Two years ago the community theater was having one of its opening night receptions. MQ and I have attended many of these but this one had a good bit of magic tossed in. The reception following the play became a birthday party for me. MQ had managed to insert a very large birthday cake into the festivities. Suddenly, there really were seventy-five people dining with me, sharing cake and fine foods, laughing and enjoying life fully. It has always been a bit of mystery to me as to how MQ pulls off the logistics of such events. But one is not supposed to ask magicians how they do their tricks.

Last year’s birthday caper was even more devious. MQ manages to covertly figure out when I am going to be in large groups and insert decorated cakes into their midst. Last year was no exception. One of my ‘hobbies’ is building real houses for Habitat for Humanity. We build dreams for people that have forgotten how to dream. As it so happened, we were dedicating one of these houses on my birthday in another small city to the east of here. MQ managed to not only find out when this dedication was taking place but where. She also managed to find out who was in charge of the ceremonies. In ways, still murky to me, she managed to again arrange for the insertion of a grand cake into that crowd of fifty people at this dedication, which suddenly became yet another one of my happy markers of time.

I should point out that MQ is confined to a wheelchair and is unable to drive. What makes all of these magic tricks more impressive is that she had to do them all by remote control from her house.

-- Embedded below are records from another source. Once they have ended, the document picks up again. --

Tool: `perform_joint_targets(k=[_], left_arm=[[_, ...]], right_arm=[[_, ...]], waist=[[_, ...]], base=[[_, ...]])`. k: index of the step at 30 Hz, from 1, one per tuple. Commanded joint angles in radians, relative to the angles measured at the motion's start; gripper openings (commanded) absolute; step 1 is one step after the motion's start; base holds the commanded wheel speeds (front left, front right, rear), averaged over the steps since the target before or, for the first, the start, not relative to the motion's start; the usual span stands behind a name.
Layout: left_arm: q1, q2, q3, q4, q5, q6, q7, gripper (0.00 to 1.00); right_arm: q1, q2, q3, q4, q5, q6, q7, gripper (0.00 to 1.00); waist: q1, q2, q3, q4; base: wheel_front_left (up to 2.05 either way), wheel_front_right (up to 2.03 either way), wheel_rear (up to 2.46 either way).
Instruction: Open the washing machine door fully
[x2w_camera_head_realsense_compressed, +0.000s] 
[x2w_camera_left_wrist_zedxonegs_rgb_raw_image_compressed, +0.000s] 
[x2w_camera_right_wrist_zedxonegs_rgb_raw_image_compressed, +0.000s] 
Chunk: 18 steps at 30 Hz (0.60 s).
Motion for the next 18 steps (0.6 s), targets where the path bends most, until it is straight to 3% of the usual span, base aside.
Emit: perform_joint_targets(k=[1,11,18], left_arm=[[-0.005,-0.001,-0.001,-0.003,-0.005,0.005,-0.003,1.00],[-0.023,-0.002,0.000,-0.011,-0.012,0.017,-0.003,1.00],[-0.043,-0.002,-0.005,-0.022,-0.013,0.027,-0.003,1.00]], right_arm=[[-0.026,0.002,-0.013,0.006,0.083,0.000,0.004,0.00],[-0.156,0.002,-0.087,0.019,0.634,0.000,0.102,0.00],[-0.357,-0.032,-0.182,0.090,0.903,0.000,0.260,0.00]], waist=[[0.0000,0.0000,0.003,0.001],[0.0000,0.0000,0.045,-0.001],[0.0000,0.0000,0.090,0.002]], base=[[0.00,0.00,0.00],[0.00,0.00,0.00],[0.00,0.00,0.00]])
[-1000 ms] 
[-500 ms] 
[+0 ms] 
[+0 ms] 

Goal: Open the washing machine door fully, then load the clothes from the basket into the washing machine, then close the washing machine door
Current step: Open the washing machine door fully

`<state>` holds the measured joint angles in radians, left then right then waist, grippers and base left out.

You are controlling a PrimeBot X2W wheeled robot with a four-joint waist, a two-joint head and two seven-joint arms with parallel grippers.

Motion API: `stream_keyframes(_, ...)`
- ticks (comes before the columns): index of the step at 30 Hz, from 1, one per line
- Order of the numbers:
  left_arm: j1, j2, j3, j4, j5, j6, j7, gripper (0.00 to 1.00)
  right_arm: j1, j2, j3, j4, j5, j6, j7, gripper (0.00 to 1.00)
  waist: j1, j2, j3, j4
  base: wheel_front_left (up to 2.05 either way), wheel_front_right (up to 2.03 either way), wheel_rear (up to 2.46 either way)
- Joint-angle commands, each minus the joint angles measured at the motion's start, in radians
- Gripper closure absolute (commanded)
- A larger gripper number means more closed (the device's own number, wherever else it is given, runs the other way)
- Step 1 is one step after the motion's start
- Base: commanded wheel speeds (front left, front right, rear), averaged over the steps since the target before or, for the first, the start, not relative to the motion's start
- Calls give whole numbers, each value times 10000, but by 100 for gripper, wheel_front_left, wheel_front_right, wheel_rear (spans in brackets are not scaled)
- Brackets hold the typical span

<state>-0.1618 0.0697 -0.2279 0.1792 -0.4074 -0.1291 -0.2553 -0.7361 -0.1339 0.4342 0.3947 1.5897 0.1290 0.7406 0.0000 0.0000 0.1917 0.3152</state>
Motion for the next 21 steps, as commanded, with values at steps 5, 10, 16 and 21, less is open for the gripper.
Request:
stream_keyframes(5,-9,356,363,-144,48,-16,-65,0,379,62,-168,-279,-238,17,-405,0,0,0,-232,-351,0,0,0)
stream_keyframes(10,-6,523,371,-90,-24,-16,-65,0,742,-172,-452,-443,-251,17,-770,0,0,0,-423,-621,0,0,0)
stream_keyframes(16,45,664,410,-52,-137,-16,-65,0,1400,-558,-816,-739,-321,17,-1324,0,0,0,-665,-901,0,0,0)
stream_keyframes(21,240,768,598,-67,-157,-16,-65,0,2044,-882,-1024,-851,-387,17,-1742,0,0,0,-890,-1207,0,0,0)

I was just eating a fine dinner at her table when she asked me about my upcoming birthday in four weeks. She asked me if I wanted her to keep her doings a surprise. I made certain that I wanted no advance intelligence on this action. The element of surprise can be truly delicious.

The illusion that our culture has gone down the tubes and isolated all of us has been shattered by the reality that love and friendship increase in value over time, as does good wine.